The platform’s “natural evolution” saw each new developer project treated as a “special case”, according to Thomas, resulting in knowledge fragmentation across hundreds of accounts.

“We ended up building all these internal silos, and our ability to scale is limited to the number of accounts that we own,” he explained.

To remedy this, the ATO has standardised this structure into five categories, improving metadata visibility so the platform knows who owns what and how everything fits in the organisation.

From a security standpoint, ATO is making several changes, including re-implementing its data perimeter using a more standard and consistent framework.

Still a “work in progress”, the redesigned perimeter will combine its own architectural goals with reference implementation shared by AWS on GitHub.

In parallel, the ATO is rebuilding its cyber model around testable controls and continuous validation, adopting a ‘continuous authority to operate (CATO) approach.

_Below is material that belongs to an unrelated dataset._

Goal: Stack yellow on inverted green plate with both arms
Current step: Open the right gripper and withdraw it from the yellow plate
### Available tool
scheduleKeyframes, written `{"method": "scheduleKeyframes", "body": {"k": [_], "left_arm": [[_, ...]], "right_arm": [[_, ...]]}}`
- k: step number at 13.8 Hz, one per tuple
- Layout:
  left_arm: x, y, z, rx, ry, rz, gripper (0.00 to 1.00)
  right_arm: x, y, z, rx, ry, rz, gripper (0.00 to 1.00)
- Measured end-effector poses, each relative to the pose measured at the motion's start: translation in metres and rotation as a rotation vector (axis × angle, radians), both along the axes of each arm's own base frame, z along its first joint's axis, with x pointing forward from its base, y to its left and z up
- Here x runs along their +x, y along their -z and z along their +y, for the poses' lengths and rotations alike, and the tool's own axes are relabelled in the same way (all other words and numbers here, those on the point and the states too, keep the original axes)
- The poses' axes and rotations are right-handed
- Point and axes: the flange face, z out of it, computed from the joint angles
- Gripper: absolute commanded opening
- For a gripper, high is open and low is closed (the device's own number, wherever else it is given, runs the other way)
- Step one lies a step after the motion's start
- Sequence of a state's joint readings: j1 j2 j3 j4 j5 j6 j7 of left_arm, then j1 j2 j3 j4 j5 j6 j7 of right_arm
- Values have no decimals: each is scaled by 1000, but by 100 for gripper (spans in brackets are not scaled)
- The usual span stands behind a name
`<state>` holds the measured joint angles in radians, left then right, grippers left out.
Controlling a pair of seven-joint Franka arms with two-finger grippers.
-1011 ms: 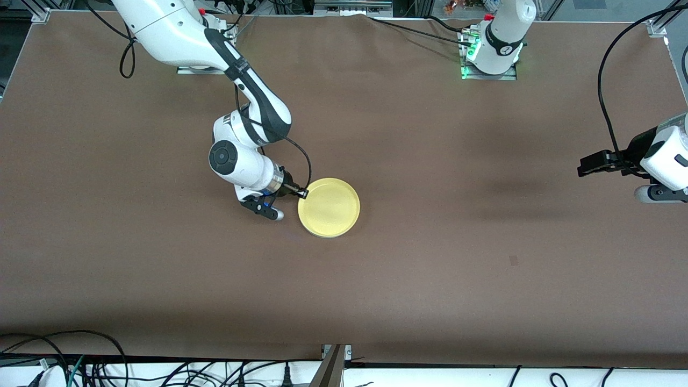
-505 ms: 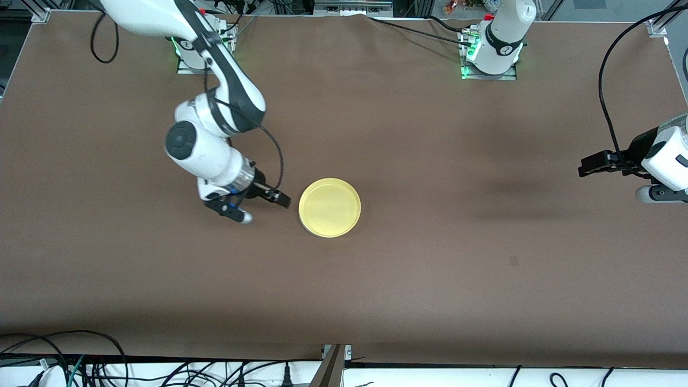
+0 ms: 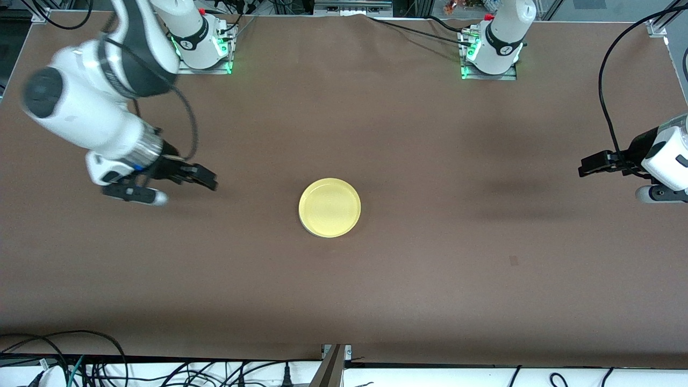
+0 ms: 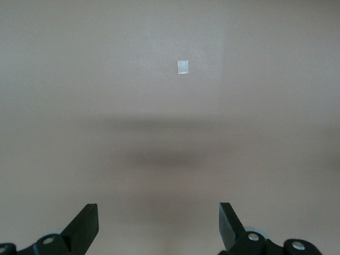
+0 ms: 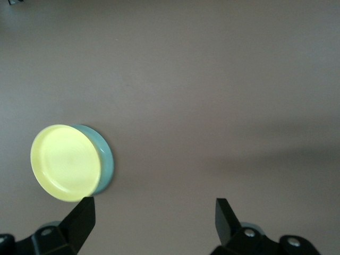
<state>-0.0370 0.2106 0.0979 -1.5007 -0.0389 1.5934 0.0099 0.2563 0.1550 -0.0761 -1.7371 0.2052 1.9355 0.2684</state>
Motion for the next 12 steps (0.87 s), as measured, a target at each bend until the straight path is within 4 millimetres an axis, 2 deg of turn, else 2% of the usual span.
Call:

The model includes integrating automatic testing into deployment pipelines, cleaning up legacy exceptions within its firewall and proactively simulating incidents within its infrastructure.

Thomas said changes aim to embed a culture of continuous improvement while providing “next level of validation”.

“Even just today, we found out that a control that we thought was effective was not -- based on the testing we've done,” Thomas added.

“But, we can produce a report that says: ‘Here’s all my controls. Here’s my proof that they’re effective. It's something that gives a lot of value and we want to continue building out.”

Eleanor Dickinson attended the AWS Public Sector Symposium in Canberra as a guest of AWS.